Game 1: Pressure, Wisdom, Negativity and Confusion!
Commenting on the position at the beginning of the middlegame, Grandmaster Anish Giri sounded excited - nothing surprising there!?- that there was so much happening in the very first game. After the surprise choice of the delayed Exchange Variation of the Ruy Lopez, Grandmaster Ian Nepomniachtchi seemed to be applying relentless pressure on his opponent, Grandmaster Ding Liren.
Giri came up with an important observation: if Nepo would fail to win the game, it would be a setback for him; if Ding would fail to defend it, it would be a setback for him too!
The first crucial moment of the game was by move 24, when White’s advantage seemed to be taking dangerous proportions. Have a look at the position:
Commenting on the game, former World Champion Vishy Anand came up with a brilliant piece of wisdom: white had all the chances to win a pawn on the queenside. But after that, he had an important rule to follow in the ensuing endgame: after the inevitable exchanges of rooks, it was important that White had to keep the queens on the board.

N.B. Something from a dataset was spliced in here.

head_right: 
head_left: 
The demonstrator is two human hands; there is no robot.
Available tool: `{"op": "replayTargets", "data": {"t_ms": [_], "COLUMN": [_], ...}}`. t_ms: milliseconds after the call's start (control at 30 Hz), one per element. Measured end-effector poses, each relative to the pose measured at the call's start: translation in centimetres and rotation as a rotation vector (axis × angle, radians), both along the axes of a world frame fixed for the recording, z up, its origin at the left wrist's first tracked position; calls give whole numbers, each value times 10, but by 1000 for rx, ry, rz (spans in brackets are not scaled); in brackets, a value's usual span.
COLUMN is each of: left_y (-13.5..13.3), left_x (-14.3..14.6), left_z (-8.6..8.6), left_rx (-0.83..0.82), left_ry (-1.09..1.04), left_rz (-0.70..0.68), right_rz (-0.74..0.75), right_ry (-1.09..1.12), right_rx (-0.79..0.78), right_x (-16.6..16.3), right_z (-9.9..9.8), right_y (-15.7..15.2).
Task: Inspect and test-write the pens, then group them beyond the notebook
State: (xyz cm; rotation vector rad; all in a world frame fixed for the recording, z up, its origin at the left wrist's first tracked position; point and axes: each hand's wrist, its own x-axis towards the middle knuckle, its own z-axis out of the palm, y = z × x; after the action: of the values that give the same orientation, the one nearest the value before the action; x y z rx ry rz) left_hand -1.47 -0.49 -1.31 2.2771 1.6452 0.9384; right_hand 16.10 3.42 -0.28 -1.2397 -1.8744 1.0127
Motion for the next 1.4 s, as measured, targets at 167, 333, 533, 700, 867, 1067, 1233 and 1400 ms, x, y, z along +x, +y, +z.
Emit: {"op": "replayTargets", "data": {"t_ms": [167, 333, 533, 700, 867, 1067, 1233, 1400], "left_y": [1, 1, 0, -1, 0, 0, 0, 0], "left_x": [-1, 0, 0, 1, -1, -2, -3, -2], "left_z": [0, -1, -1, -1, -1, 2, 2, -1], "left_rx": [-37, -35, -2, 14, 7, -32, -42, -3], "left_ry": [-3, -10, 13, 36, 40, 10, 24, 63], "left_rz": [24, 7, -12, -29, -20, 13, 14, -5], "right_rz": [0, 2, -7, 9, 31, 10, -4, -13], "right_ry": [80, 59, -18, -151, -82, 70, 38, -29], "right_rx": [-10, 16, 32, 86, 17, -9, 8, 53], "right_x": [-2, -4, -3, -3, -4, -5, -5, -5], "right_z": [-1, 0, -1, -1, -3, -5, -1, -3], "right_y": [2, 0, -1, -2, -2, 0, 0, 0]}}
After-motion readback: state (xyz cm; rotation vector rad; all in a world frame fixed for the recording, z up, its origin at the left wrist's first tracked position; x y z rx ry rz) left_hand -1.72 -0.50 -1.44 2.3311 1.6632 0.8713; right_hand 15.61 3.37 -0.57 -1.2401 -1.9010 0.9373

Vishy didn’t mind either of the minor pieces get exchanged, but he emphasised the need to keep the queens on the board, even when there would be opposite coloured bishops on the board.
The game followed just as Vishy envisaged, and reached a ‘Critical Moment’ by move 28
If Nepo would have had similar wisdom as Vishy, the continuation looked predictable: 29.Bc7 Ne6 30.Ba5 (winning a pawn) Nd4 (…but the knights get exchanged) 31.Nxd4 cxd4 32.Bxa5 and white can try to grind on. But Nepo preferred 30.Bd6 and the game meandered on towards another important moment:
Here, White exchanged queens with 37.Qxd7 and the game entered a minor pieces endgame. Ding doggedly put up a defence to hold a draw.
Ding surprisingly had strangely negative self comments at the press conference, “I feel a bit depressed… during the first parts of the game, I didn’t think about Chess so much. My mind was very strange - many memories, feelings. I felt…there was something wrong with my mind. Maybe the pressure of the match….Actually, I didn’t prepare anything yesterday because I’m struggling with my feelings, my emotions…I was feeling cold because of the emotions.”
Whoa! Brutally stressed out words probably ever spoken at a World Championship press conference!
What does this mean? Is Ding feeling suddenly so lonely at the top? Or is it an elaborate multilayered smokescreen to get his opponent lethargic?
Well, it’s a fight to the finish, and it all got so electric really quick!